**Your instructions:** Beginning with the first entry, restate the data word for word and leave out the images.

**Recorded information:**
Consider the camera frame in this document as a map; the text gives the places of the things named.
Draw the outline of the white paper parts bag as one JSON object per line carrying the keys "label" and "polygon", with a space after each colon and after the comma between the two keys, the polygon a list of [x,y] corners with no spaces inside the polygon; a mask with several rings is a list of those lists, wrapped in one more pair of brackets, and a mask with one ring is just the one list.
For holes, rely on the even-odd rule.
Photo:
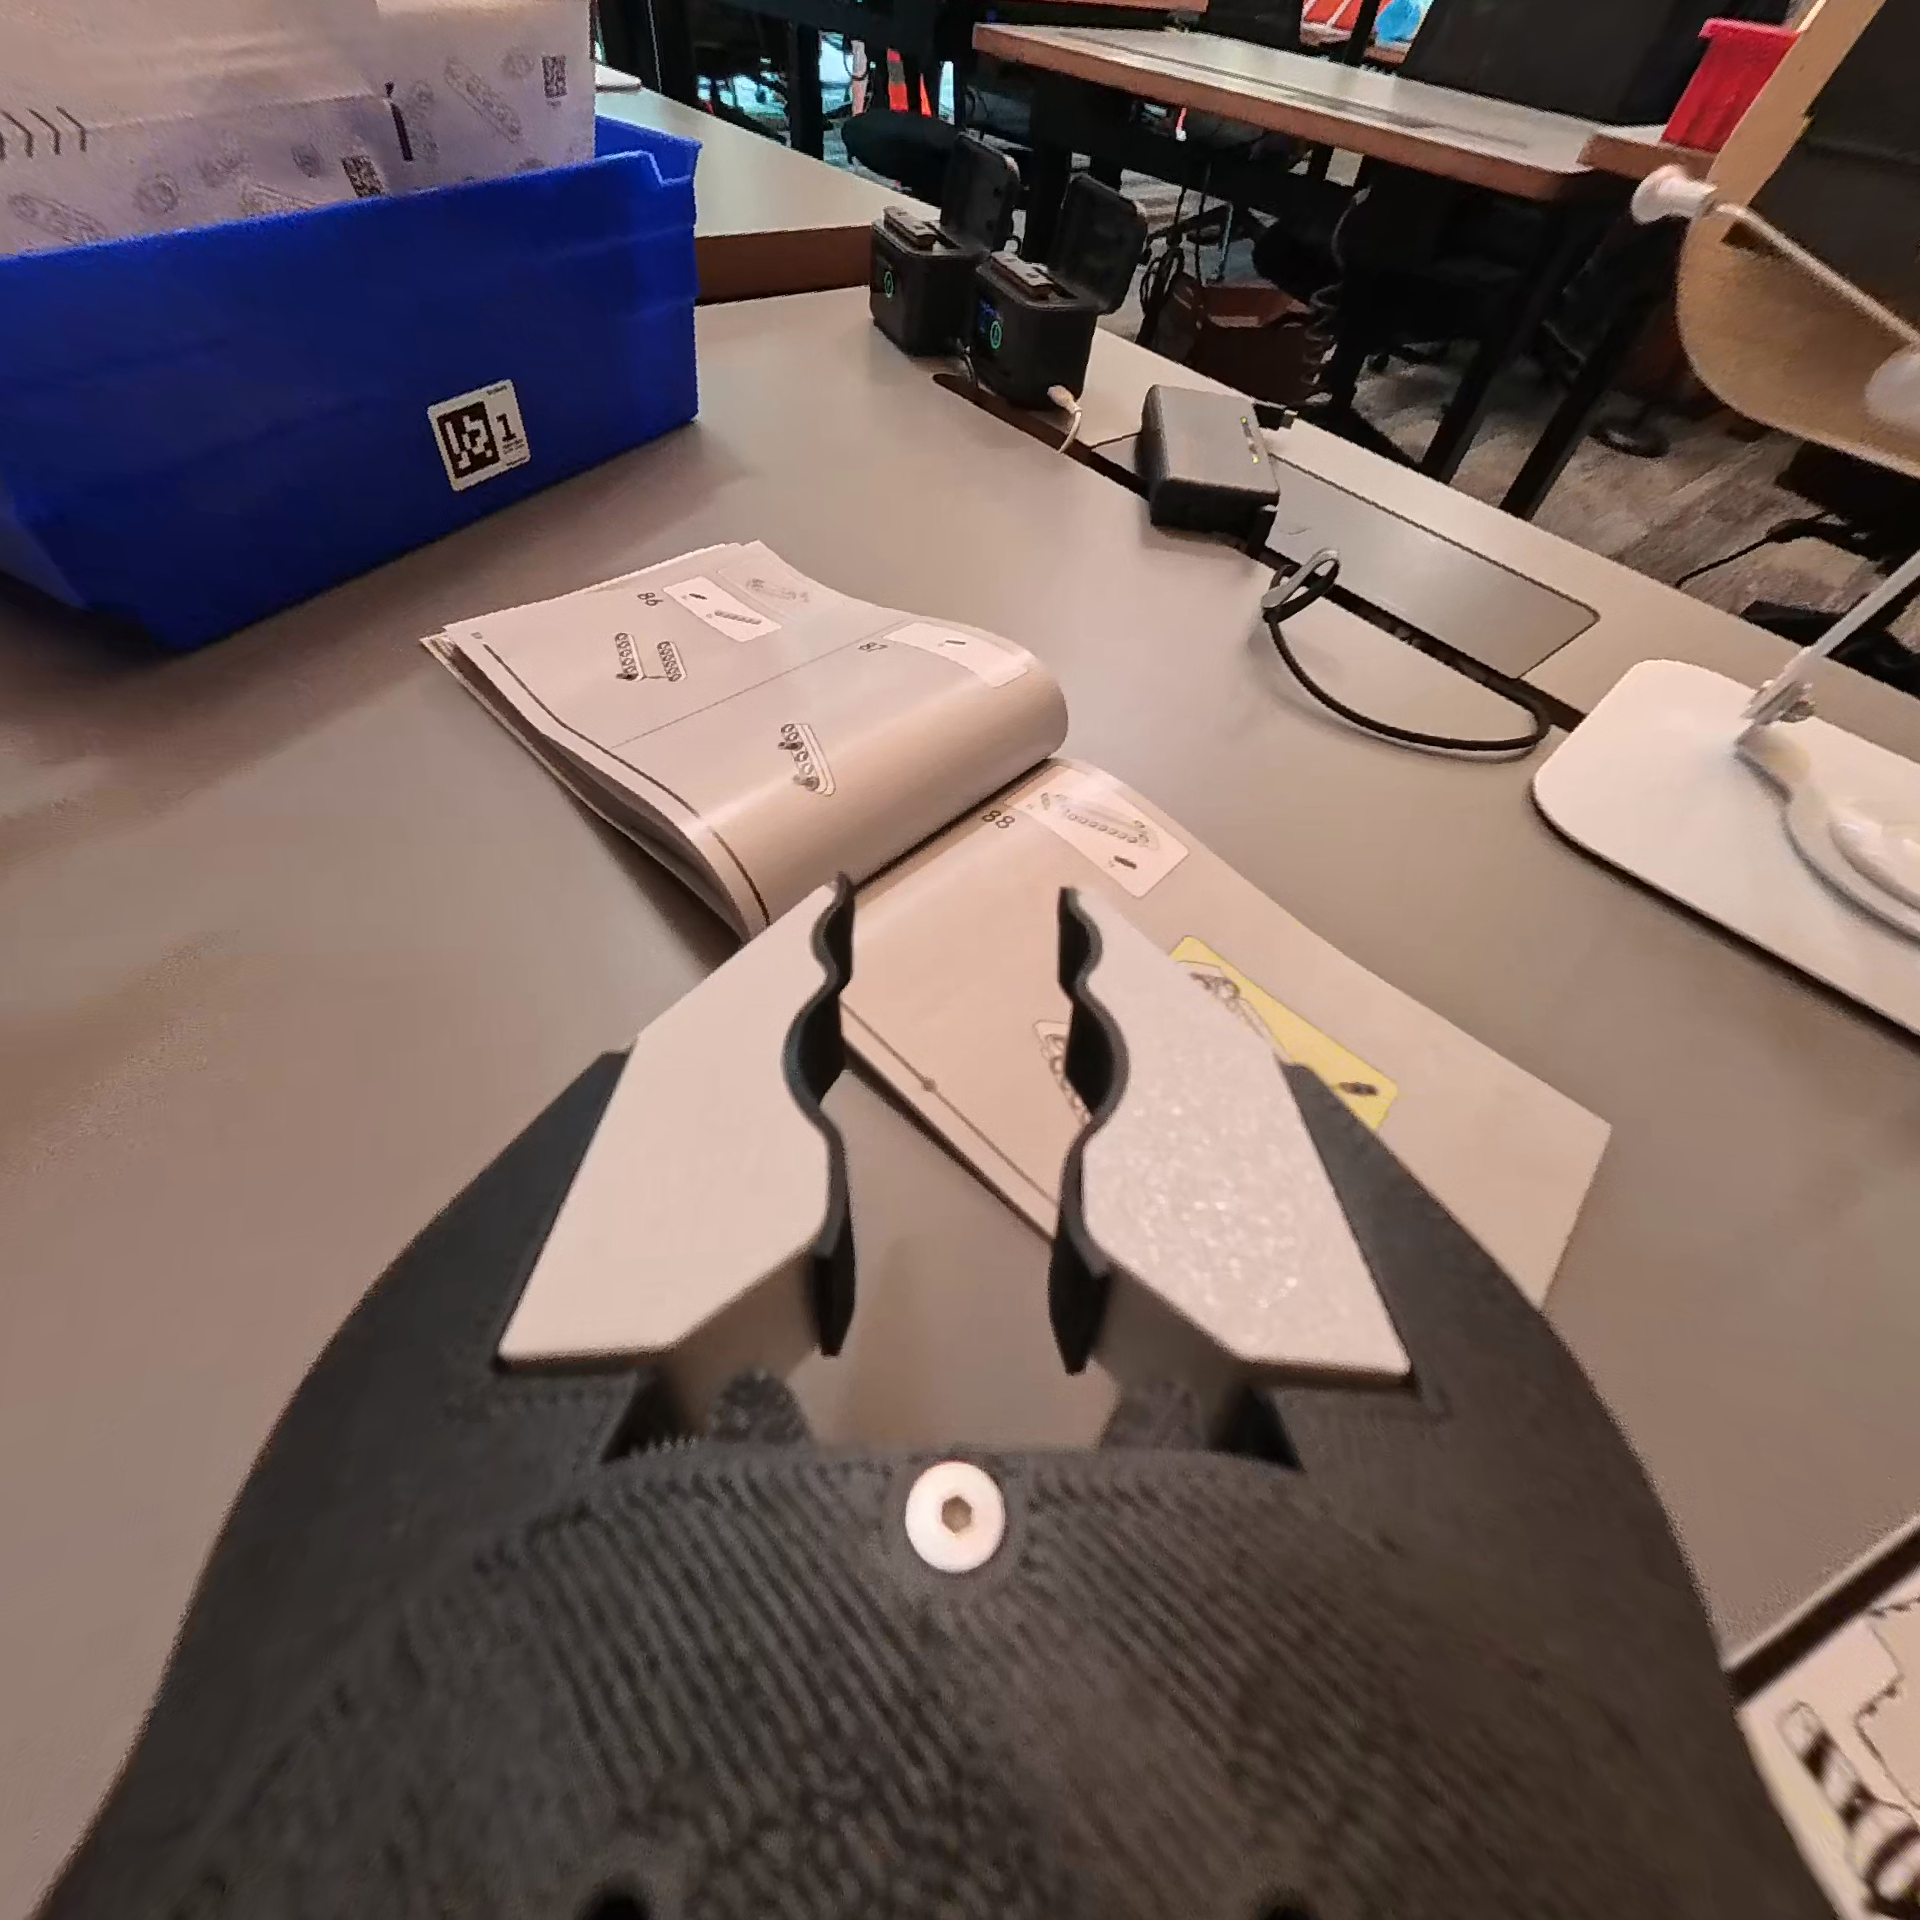
{"label": "white paper parts bag", "polygon": [[5,99],[2,257],[380,200],[401,171],[370,93],[200,112]]}
{"label": "white paper parts bag", "polygon": [[370,93],[401,186],[593,145],[591,5],[5,3],[2,19],[5,99],[200,112]]}

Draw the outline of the red plastic bin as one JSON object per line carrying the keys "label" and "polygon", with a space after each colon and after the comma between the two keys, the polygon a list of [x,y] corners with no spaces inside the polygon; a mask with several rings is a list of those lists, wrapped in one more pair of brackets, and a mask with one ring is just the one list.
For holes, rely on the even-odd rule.
{"label": "red plastic bin", "polygon": [[1713,16],[1699,36],[1703,56],[1666,120],[1663,142],[1690,154],[1720,154],[1797,43],[1797,28]]}

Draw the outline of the blue plastic bin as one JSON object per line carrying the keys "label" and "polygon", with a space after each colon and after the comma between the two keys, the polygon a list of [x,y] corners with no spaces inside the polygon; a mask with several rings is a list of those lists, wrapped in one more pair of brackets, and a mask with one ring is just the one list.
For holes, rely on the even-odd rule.
{"label": "blue plastic bin", "polygon": [[5,259],[5,577],[188,654],[691,424],[700,155]]}

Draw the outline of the background wooden table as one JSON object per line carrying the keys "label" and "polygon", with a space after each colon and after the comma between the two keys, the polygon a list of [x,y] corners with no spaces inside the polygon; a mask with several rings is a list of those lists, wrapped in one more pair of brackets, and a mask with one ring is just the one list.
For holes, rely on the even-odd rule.
{"label": "background wooden table", "polygon": [[[1354,154],[1368,176],[1378,168],[1507,202],[1546,209],[1540,245],[1527,257],[1513,294],[1476,332],[1468,372],[1453,388],[1427,452],[1416,465],[1452,485],[1489,417],[1496,384],[1577,272],[1632,220],[1625,209],[1640,186],[1663,170],[1700,180],[1713,154],[1675,146],[1660,129],[1603,129],[1575,116],[1493,104],[1457,86],[1391,77],[1363,65],[1335,65],[1197,33],[981,20],[972,50],[1018,66],[1036,80],[1032,137],[1036,202],[1029,232],[1053,234],[1065,187],[1053,178],[1072,155],[1123,160],[1113,104],[1151,104],[1208,112],[1219,121],[1287,137],[1314,152]],[[1665,300],[1679,242],[1649,242],[1652,265],[1623,270],[1613,312],[1595,346],[1577,362],[1555,414],[1533,441],[1499,507],[1531,522],[1591,435],[1617,378],[1640,348],[1649,317]],[[1354,411],[1361,362],[1376,353],[1356,320],[1357,294],[1341,294],[1328,378],[1330,397],[1317,402],[1327,432],[1409,465],[1385,435]]]}

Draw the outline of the instruction booklet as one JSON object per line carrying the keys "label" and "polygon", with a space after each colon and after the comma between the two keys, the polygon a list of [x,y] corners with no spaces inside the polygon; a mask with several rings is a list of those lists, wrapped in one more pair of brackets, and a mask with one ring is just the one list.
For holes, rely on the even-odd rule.
{"label": "instruction booklet", "polygon": [[1064,688],[1013,641],[847,596],[753,542],[451,622],[424,650],[738,938],[852,881],[856,1057],[1032,1229],[1051,1234],[1085,1123],[1057,898],[1089,886],[1546,1302],[1610,1124],[1064,757]]}

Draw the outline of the white tablet stand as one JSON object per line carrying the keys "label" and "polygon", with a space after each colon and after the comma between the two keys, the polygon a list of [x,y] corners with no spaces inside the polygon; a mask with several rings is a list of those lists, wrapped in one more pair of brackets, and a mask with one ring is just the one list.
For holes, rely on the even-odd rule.
{"label": "white tablet stand", "polygon": [[[1665,168],[1629,204],[1684,240],[1711,173]],[[1708,667],[1627,667],[1531,782],[1547,825],[1656,894],[1917,1032],[1916,752],[1818,715],[1839,650],[1916,586],[1916,557],[1747,688]]]}

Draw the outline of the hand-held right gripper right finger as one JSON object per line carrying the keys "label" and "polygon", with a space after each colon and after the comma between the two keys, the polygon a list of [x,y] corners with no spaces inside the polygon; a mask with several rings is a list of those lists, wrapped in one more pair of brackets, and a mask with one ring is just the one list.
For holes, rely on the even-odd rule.
{"label": "hand-held right gripper right finger", "polygon": [[1112,898],[1065,886],[1064,1155],[1050,1330],[1067,1374],[1403,1386],[1411,1358],[1296,1075]]}

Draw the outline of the zebra sticker sheet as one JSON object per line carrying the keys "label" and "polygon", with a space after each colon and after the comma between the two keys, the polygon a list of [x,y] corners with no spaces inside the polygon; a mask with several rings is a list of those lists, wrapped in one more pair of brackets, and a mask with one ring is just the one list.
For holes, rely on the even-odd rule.
{"label": "zebra sticker sheet", "polygon": [[1754,1642],[1730,1683],[1747,1744],[1839,1915],[1917,1915],[1916,1531]]}

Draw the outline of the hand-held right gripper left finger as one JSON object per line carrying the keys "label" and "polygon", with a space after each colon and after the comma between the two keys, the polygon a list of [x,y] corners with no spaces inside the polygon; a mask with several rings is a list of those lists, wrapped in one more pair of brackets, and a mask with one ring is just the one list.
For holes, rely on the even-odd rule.
{"label": "hand-held right gripper left finger", "polygon": [[858,1301],[847,1068],[856,886],[835,877],[650,1021],[500,1332],[517,1374],[673,1388],[836,1358]]}

**Answer to the exercise:**
Consider the camera frame in this document as a map; the text gives the places of the things named.
Draw the outline of the white paper parts bag as one JSON object per line carrying the keys "label" and "polygon", with a space after each colon and after the comma between the two keys, the polygon a list of [x,y] corners with no spaces inside the polygon; a mask with several rings is a list of those lists, wrapped in one more pair of brackets, and a mask with one ring is just the one list.
For holes, rely on the even-odd rule.
Photo:
{"label": "white paper parts bag", "polygon": [[5,99],[2,257],[380,200],[401,171],[370,93],[200,112]]}
{"label": "white paper parts bag", "polygon": [[370,93],[401,186],[593,145],[591,5],[5,3],[2,19],[5,99],[200,112]]}

Draw the outline of the red plastic bin as one JSON object per line carrying the keys "label" and "polygon", with a space after each colon and after the comma between the two keys, the polygon a list of [x,y] corners with no spaces inside the polygon; a mask with several rings is a list of those lists, wrapped in one more pair of brackets, and a mask with one ring is just the one list.
For holes, rely on the even-odd rule.
{"label": "red plastic bin", "polygon": [[1713,16],[1699,36],[1703,56],[1666,120],[1663,142],[1690,154],[1720,154],[1797,43],[1797,28]]}

Draw the outline of the blue plastic bin as one JSON object per line carrying the keys "label" and "polygon", with a space after each colon and after the comma between the two keys, the polygon a list of [x,y] corners with no spaces inside the polygon; a mask with several rings is a list of those lists, wrapped in one more pair of brackets, and a mask with one ring is just the one list.
For holes, rely on the even-odd rule.
{"label": "blue plastic bin", "polygon": [[5,259],[5,577],[188,654],[691,424],[700,155]]}

Draw the outline of the background wooden table as one JSON object per line carrying the keys "label" and "polygon", with a space after each colon and after the comma between the two keys, the polygon a list of [x,y] corners with no spaces inside the polygon; a mask with several rings is a list of those lists, wrapped in one more pair of brackets, and a mask with one ring is just the one list.
For holes, rely on the even-odd rule.
{"label": "background wooden table", "polygon": [[[1354,154],[1368,176],[1378,168],[1507,202],[1546,209],[1540,245],[1527,257],[1513,294],[1476,332],[1468,372],[1453,388],[1427,452],[1416,465],[1452,485],[1489,417],[1496,384],[1577,272],[1632,220],[1625,209],[1640,186],[1663,170],[1700,180],[1713,154],[1675,146],[1660,129],[1603,129],[1575,116],[1493,104],[1457,86],[1391,77],[1363,65],[1335,65],[1197,33],[981,20],[972,50],[1018,66],[1036,80],[1032,137],[1036,202],[1029,232],[1053,234],[1065,187],[1053,178],[1072,155],[1123,160],[1113,104],[1151,104],[1208,112],[1219,121],[1287,137],[1314,152]],[[1665,300],[1679,242],[1649,242],[1652,265],[1623,270],[1613,312],[1595,346],[1577,362],[1555,414],[1533,441],[1499,507],[1531,522],[1591,435],[1617,378],[1640,348],[1649,317]],[[1354,411],[1361,362],[1376,353],[1356,320],[1357,294],[1341,294],[1328,378],[1330,397],[1317,402],[1327,432],[1409,465],[1385,435]]]}

Draw the outline of the instruction booklet as one JSON object per line carrying the keys "label" and "polygon", with a space after each colon and after the comma between the two keys, the polygon a list of [x,y] corners with no spaces inside the polygon; a mask with several rings is a list of those lists, wrapped in one more pair of brackets, and a mask with one ring is just the one list.
For holes, rely on the even-odd rule.
{"label": "instruction booklet", "polygon": [[1064,688],[1013,641],[847,596],[753,542],[451,622],[424,650],[738,938],[852,881],[856,1057],[1032,1229],[1051,1234],[1085,1123],[1057,898],[1089,886],[1546,1302],[1610,1124],[1064,757]]}

Draw the outline of the white tablet stand as one JSON object per line carrying the keys "label" and "polygon", with a space after each colon and after the comma between the two keys, the polygon a list of [x,y] corners with no spaces inside the polygon; a mask with several rings is a list of those lists, wrapped in one more pair of brackets, and a mask with one ring is just the one list.
For holes, rely on the even-odd rule.
{"label": "white tablet stand", "polygon": [[[1665,168],[1629,204],[1684,240],[1711,173]],[[1708,667],[1627,667],[1531,782],[1547,825],[1656,894],[1917,1032],[1916,752],[1818,715],[1839,650],[1916,586],[1916,557],[1747,688]]]}

Draw the outline of the hand-held right gripper right finger as one JSON object per line carrying the keys "label" and "polygon", with a space after each colon and after the comma between the two keys, the polygon a list of [x,y] corners with no spaces inside the polygon; a mask with several rings is a list of those lists, wrapped in one more pair of brackets, and a mask with one ring is just the one list.
For holes, rely on the even-odd rule.
{"label": "hand-held right gripper right finger", "polygon": [[1112,898],[1065,886],[1064,1155],[1050,1330],[1067,1374],[1403,1386],[1411,1358],[1296,1075]]}

Draw the outline of the zebra sticker sheet as one JSON object per line carrying the keys "label" and "polygon", with a space after each colon and after the comma between the two keys, the polygon a list of [x,y] corners with no spaces inside the polygon; a mask with several rings is a list of those lists, wrapped in one more pair of brackets, and a mask with one ring is just the one list.
For holes, rely on the even-odd rule.
{"label": "zebra sticker sheet", "polygon": [[1754,1642],[1730,1683],[1747,1744],[1839,1915],[1917,1915],[1916,1531]]}

Draw the outline of the hand-held right gripper left finger as one JSON object per line carrying the keys "label" and "polygon", with a space after each colon and after the comma between the two keys, the polygon a list of [x,y] corners with no spaces inside the polygon; a mask with several rings is a list of those lists, wrapped in one more pair of brackets, and a mask with one ring is just the one list.
For holes, rely on the even-odd rule.
{"label": "hand-held right gripper left finger", "polygon": [[858,1301],[847,1068],[856,886],[835,877],[650,1021],[500,1332],[517,1374],[673,1388],[836,1358]]}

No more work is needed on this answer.